Andrew brings up the state’s AI sandbox initiative as a model to scale for crypto. By allowing firms to experiment in a controlled but realistic environment, Ukraine can avoid pushing innovators into the informal economy and maintain market oversight.
Incrypted Speakers: Substance Beats Status
Makarov refuses to play favorites. When questioned about his preferred speaker, he answers clearly: names don’t matter. The essential point is the value they deliver to the audience.
Andrii Makarov: “I can’t single anyone out. Some bring insights, some bring energy, some bring accuracy, some bring charisma, and we thank them all.”
Lineups always differ, regardless of the event. Andrew evaluates each talk on its merits and message’s significance, never on the speaker’s reputation.

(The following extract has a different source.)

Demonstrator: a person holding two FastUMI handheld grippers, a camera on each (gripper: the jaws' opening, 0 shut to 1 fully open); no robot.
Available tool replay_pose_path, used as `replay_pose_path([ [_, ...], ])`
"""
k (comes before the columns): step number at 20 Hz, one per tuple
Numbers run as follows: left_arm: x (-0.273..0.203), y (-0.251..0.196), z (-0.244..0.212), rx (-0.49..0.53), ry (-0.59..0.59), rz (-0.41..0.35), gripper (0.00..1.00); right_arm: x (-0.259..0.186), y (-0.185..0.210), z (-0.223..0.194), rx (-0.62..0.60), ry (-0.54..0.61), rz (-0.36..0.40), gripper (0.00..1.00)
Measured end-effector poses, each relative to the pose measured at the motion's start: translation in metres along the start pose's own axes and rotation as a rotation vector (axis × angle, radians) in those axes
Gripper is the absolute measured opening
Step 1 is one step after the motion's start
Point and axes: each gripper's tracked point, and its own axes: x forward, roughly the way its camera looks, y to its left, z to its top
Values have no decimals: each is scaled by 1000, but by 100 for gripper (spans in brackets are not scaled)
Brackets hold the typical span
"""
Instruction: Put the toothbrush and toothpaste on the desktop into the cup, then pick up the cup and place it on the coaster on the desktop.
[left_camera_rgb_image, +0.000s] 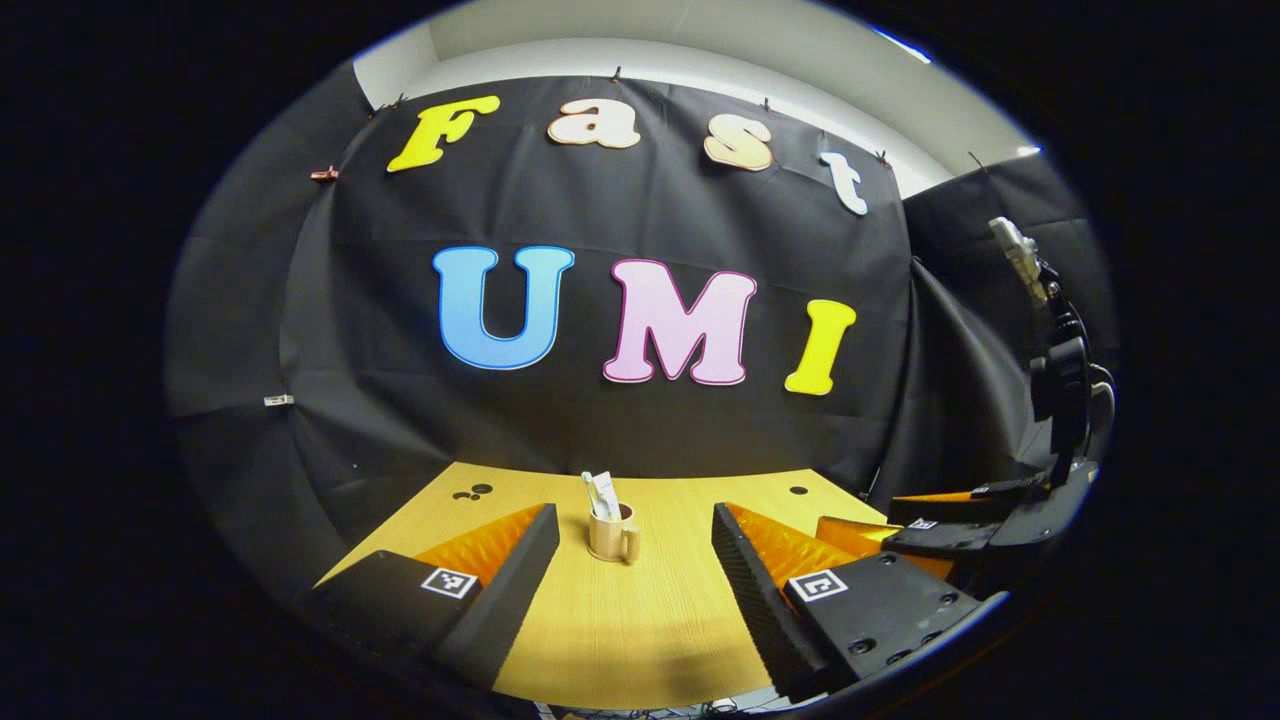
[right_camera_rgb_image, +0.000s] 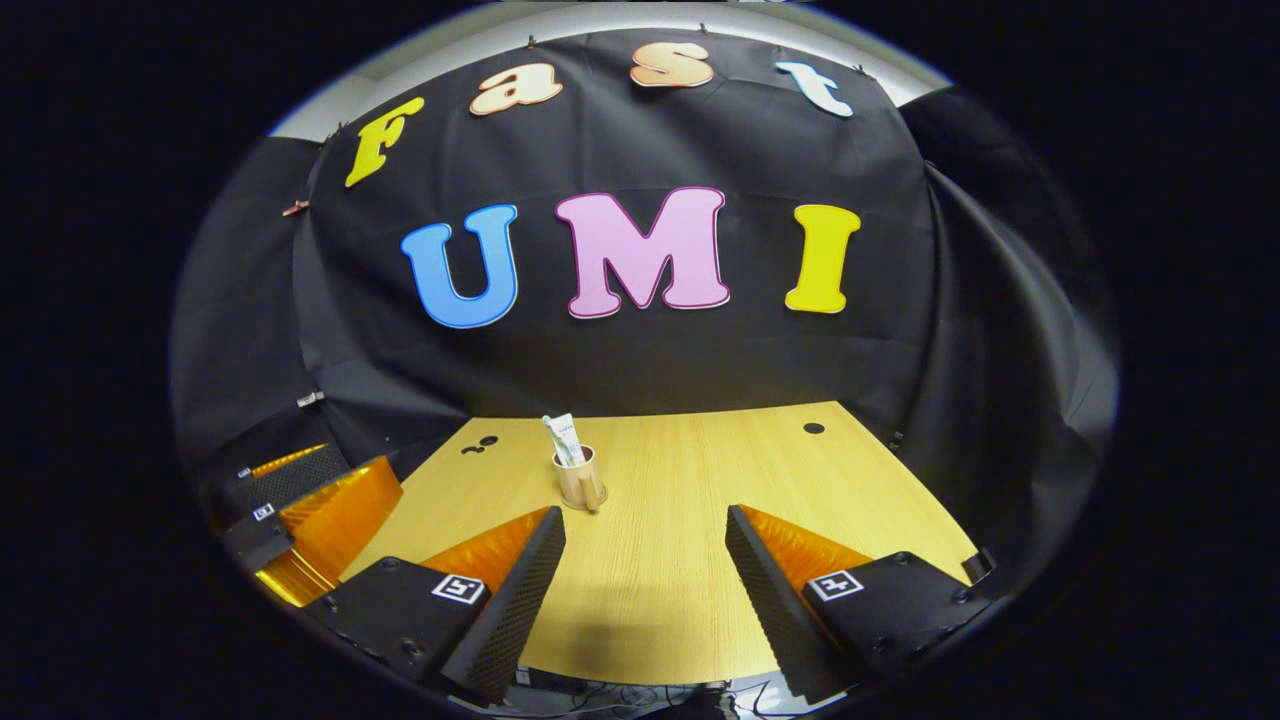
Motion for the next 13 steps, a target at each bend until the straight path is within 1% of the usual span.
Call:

What’s Next for Incrypted in 2025–2026
Makarov notes that the team intends to keep forging ahead. They concentrate on three fronts: the conference itself, media channels, and community-building. This approach avoids radical pivots or untested formats. It focuses on steady expansion of existing assets.
Andrew refrains from grand proclamations and emphasizes that the course is well-defined. Everything Incrypted does follows the core idea they embedded at the start: build in a structured way, anchored in the local market and community.
What Drives Makarov: No “Rock Stars,” Only Actions
When the question of a personal hero arises, Makarov replies he has none in the crypto world. He avoids focusing on names. He observes the market at large – its rhythms, innovations, and evolving products. For him, inspiration arises from the flow of progress itself.
This perspective mirrors Peter Todd’s stance (we had the chance to discuss this at Incrypted Conference). Todd insists that we should prioritize technologies over personalities. Andrew resonates with the belief that anyone contributing to crypto becomes part of the shared “Satoshi” narrative. It’s the work that matters.
Related: The Man Who Might Be Satoshi: An Exclusive Interview with Peter Todd
This is a no-idol philosophy. The ecosystem shapes itself through collective effort, not celebrity figures. That is the genuine inspiration.